Ma taquinerie la prit au dépourvu. J’espérais la voir piquer un fard, mais ce ne fut pas le cas. Pour moi, ce genre de réaction effarées étaient indissociables de Picta ; je ne parvenais pas à cerner la Renarde imprévisible qui me faisait face. Elle se renfrogna. Son appareillage grinça quand elle passa d’une jambe sur l’autre. Je me crispai, toute légèreté oubliée.

– Tu as parlé d'un accident. Que s'est-il passé ?

– Rien de très grave. J’ai trébuché…

– …dans un escalier, complétai-je en même temps qu’elle. Ne me fais pas ce coup-là, Picta. Pas à moi.

Elle baissa les yeux, mais je lui attrapai le menton pour qu’elle me regarde. Cette fois, elle ne me repoussa pas. Autour de ses paupières, le pollen d’or formait comme une pluie d’étoiles.

– Les autres s’en sont encore prises à toi, devinai-je comme elle restait muette. C’est bon… À moi, tu peux le dire. Tu me connais.

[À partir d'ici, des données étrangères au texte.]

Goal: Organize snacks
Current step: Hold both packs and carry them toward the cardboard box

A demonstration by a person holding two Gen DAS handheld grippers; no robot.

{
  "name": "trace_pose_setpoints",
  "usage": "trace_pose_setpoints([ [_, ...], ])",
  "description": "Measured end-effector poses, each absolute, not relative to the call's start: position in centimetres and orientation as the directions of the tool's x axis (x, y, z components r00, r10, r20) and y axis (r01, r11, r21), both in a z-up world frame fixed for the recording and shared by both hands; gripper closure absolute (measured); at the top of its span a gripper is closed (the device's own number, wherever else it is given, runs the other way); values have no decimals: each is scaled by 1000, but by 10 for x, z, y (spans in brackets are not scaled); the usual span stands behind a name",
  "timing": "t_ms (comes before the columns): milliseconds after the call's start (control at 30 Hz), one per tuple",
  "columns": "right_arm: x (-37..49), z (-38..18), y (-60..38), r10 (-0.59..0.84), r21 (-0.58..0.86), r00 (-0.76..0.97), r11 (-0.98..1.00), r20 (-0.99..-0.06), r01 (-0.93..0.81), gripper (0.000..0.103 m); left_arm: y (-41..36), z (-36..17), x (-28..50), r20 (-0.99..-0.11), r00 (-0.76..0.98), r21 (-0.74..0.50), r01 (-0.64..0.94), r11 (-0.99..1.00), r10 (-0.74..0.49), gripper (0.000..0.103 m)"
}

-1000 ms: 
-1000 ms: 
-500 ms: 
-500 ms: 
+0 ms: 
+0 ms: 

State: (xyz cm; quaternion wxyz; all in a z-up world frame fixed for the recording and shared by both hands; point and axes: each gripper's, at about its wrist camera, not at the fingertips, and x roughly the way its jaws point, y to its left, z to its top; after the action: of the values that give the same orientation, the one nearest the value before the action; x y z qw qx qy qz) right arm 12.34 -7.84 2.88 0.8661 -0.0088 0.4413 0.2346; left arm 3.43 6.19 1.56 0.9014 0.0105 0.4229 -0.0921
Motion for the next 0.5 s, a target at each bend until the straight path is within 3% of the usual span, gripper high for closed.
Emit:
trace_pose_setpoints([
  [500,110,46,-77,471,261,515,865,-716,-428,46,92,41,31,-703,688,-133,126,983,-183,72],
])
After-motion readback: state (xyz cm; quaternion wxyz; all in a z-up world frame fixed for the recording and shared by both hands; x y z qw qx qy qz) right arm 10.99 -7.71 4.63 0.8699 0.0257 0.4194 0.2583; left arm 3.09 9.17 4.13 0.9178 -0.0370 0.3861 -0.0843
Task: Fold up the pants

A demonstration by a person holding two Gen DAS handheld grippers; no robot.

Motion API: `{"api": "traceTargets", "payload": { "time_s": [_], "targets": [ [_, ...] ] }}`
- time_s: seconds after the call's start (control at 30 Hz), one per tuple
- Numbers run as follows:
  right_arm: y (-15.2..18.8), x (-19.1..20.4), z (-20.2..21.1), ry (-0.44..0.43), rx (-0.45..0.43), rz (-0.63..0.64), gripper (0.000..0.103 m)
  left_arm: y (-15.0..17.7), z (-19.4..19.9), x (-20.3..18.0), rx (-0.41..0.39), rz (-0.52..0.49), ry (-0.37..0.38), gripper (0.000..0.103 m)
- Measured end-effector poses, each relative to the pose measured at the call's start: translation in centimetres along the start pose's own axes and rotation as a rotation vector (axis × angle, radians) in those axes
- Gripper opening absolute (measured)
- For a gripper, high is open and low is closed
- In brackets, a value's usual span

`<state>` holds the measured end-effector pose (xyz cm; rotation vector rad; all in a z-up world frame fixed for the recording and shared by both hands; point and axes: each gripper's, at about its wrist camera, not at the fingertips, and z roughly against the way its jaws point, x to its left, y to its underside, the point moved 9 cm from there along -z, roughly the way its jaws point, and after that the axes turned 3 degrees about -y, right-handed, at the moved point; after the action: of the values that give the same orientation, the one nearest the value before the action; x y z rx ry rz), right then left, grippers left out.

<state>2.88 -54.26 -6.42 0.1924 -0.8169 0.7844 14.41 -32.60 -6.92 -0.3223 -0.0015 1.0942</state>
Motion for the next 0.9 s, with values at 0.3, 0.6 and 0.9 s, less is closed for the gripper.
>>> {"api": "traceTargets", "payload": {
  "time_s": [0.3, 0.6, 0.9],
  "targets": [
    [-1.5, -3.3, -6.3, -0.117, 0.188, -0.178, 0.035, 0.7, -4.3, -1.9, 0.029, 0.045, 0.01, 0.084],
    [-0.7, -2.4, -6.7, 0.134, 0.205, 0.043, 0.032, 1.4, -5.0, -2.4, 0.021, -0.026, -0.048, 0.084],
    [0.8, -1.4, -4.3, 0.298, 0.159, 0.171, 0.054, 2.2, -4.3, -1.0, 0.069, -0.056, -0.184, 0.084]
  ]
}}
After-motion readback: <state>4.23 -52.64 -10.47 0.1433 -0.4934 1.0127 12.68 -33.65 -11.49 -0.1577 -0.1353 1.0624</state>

C’était faux. Nous n’étions plus que deux inconnus qui tentaient de suivre un chemin effacé depuis longtemps. De parler un langage qu’ils avaient oublié. Je la vis hésiter ; elle ne voulait pas que je m’apitoie sur son sort. Elle ne voulait pas briser son aura de Grande Dame, sûre d’elle, parfaitement à sa place. Elle ne dépendait plus de personne depuis longtemps, mais je ne pouvais m’empêcher de me comporter en grand frère, en protecteur. Comment cesser de l’être ?

– Picta, dis-moi. Je t’en prie.

Quand je lui caressai la joue, je la vis lutter pour garder son masque neutre. Elle désigna sa jambe en cage.

– C’est Nasti. Il y a bien longtemps, le soir où tu es parti… Je suis sortie seule, ici, sur les premières terrasses et elle était là avec son Ours. J’ai… Tu m’avais prévenu de ne pas caresser les serpents, et pourtant, j’ai fait cette erreur. (Je serrai les dents.) À la fin… elle a demandé à son Ours d’aller chercher une pierre.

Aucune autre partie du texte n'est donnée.